More than 2 months have passed since the death of George Floyd. During this time, there have been efforts on an international scale to acknowledge racial injustice and reform systems which allow or encourage racism to persist. In healthcare, data from the CDC has revealed the startling differences between the risk of dying in pregnancy faced by non-Hispanic black women in the United States when compared to all women in pregnancy. More recently, data also from the CDC has shown that two thirds of deaths related to pregnancy were considered to be preventable. In Canada, the story of the preventable death of Brian Sinclair, an Indigenous man who died in a hospital room, shocked the nation in 2008. Despite more than 10 years having passed since his death, there are examples that Indigenous Peoples face inequitable access to healthcare and racism.
The CDC has recently published data received from 14 Maternal Mortality Review Committees (MMRCs) who were able to review information related to the health and social factors that affect pregnant women. Between 2008 and 2017, information related to the deaths of the 1,347 women who died during pregnancy or within a year of delivery was analysed. These committees found that the deaths could have been prevented in two thirds of the cases. The percentage of deaths that were considered to be preventable did not vary significantly between women of different ethnicities. However, the data published by the CDC in 2019 shows that the risk of dying during pregnancy or within a year of giving birth for non-Hispanic black women was 40.8 per 100,000 births, 29.7 per 100,000 births for non-Hispanic American Indian/Alaska Native women, and overall the mortality rate was 16.7 per 100,000 births.
So why is there a difference in the risk of dying between women of different ethnic backgrounds? Research has shown that the difference may be partly related to medical conditions that ethnic minority women are more vulnerable to. However, this biological basis is less clear as there is also a significant difference in the access to healthcare these women have and the quality of care provided is significantly lower. These differences can influence the impact that any pre-existing medical condition or vulnerability to illness has.
Racial discrimination may also contribute to the severity of the condition. For example, death related to high blood pressure in pregnancy was shown in the research by the CDC to affect proportionally more black women than white women. A study has shown that high blood pressure is more common among those of black ethnicity than white and those who have high blood pressure are more likely to have suffered racism. Therefore, genetic differences may contribute less than discriminatory attitudes and systems.
These inequalities on the basis of race exist internationally. Research looking at maternity care in the U.K. has shown that the rates of death faced by women during pregnancy or in the weeks after birth are five times higher for those of Black ethnic backgrounds and twice as high for those of Asian ethnic backgrounds when compared to white women. Indigenous peoples in New Zealand and Australia face delays in accessing the lifesaving investigation and treatment of heart disease.
The case of Brian Sinclair in 2008 highlighted the issue of healthcare inequality in Canada, where an Indigenous man with cognitive impairment was left without medical care and attention in the waiting room of an ER for 34 hours. An interim report looking into his death, published in 2017, identified that Mr.
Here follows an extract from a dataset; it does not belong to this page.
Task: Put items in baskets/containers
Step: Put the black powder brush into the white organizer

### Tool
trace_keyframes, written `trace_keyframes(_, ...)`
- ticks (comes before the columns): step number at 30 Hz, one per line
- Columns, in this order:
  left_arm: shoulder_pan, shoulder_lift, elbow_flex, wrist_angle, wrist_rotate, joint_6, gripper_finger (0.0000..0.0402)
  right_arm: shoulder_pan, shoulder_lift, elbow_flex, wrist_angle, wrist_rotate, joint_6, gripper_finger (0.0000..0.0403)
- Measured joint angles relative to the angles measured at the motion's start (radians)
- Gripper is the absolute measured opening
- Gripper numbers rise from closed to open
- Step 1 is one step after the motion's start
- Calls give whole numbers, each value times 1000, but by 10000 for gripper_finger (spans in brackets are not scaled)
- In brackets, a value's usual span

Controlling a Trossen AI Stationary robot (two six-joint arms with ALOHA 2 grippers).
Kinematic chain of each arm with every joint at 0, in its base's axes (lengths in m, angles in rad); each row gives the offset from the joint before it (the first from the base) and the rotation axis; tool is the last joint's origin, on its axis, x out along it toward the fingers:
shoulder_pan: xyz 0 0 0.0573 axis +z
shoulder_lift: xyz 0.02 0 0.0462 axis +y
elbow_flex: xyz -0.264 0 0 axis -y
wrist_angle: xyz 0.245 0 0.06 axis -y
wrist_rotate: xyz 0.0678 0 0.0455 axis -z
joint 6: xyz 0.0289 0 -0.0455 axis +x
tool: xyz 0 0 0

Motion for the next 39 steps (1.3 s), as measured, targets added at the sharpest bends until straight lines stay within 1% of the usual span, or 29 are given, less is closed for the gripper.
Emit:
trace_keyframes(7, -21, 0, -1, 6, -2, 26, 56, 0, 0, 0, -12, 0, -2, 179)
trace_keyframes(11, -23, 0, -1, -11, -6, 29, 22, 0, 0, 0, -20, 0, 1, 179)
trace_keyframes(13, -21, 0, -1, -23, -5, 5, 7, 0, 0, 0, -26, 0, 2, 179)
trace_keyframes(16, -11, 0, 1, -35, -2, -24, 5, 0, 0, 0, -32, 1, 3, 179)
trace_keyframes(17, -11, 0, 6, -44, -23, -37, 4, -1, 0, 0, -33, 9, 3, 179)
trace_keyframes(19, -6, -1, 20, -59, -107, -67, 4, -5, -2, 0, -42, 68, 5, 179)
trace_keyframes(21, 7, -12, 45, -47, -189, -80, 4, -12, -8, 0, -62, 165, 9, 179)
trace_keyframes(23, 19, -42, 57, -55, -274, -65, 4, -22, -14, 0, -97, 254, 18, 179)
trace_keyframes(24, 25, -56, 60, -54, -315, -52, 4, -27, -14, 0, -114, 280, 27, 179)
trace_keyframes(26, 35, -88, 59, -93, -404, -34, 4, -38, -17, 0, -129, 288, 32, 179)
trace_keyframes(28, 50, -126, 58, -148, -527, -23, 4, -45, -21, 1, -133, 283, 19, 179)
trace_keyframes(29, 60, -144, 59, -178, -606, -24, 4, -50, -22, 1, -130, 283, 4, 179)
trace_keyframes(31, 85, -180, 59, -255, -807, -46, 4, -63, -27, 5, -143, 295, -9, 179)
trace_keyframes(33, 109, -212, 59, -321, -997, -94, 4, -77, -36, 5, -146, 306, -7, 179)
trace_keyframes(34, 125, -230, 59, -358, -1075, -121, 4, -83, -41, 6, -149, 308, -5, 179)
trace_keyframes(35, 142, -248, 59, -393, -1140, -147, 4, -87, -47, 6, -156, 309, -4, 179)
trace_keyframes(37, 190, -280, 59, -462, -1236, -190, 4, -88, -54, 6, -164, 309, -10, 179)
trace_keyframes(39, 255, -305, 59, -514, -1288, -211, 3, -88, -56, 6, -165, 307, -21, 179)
Sinclair was ignored as a result of racism and lack of care for an Indigenous person. Another report from 2017 reviewed cases in a Saskatoon Health Region hospital where Aboriginal women (this being the way the women described themselves) were coerced into having a surgical sterilization procedure following childbirth. Jordan River Anderson was a First Nations child born with complex medical needs in Manitoba. He spent more than 2 years unnecessarily in hospital awaiting a financial decision about the funding for his home care because he was a First Nations child. He died in hospital without spending a day in his family home.
There are ongoing efforts to address racism in healthcare and physicians in Canada are encouraged to develop their understanding of the barriers faced by those of racial minority groups. There are also physician groups which advocate with and on behalf of affected communities. There are plans to address healthcare inequalities through Jordan’s Principle and the Inuit Child First Initiative.
The extent to which these initiatives lead to significant changes in the provision of healthcare in Canada remains uncertain. What is certain, however, is that healthcare providers are required as a matter of law, to provide all patients with safe and appropriate medical care regardless of the patient’s racial or ethnic background. Moreover, positive steps are required to ensure that equitable treatment and care is received by those of racial minority groups.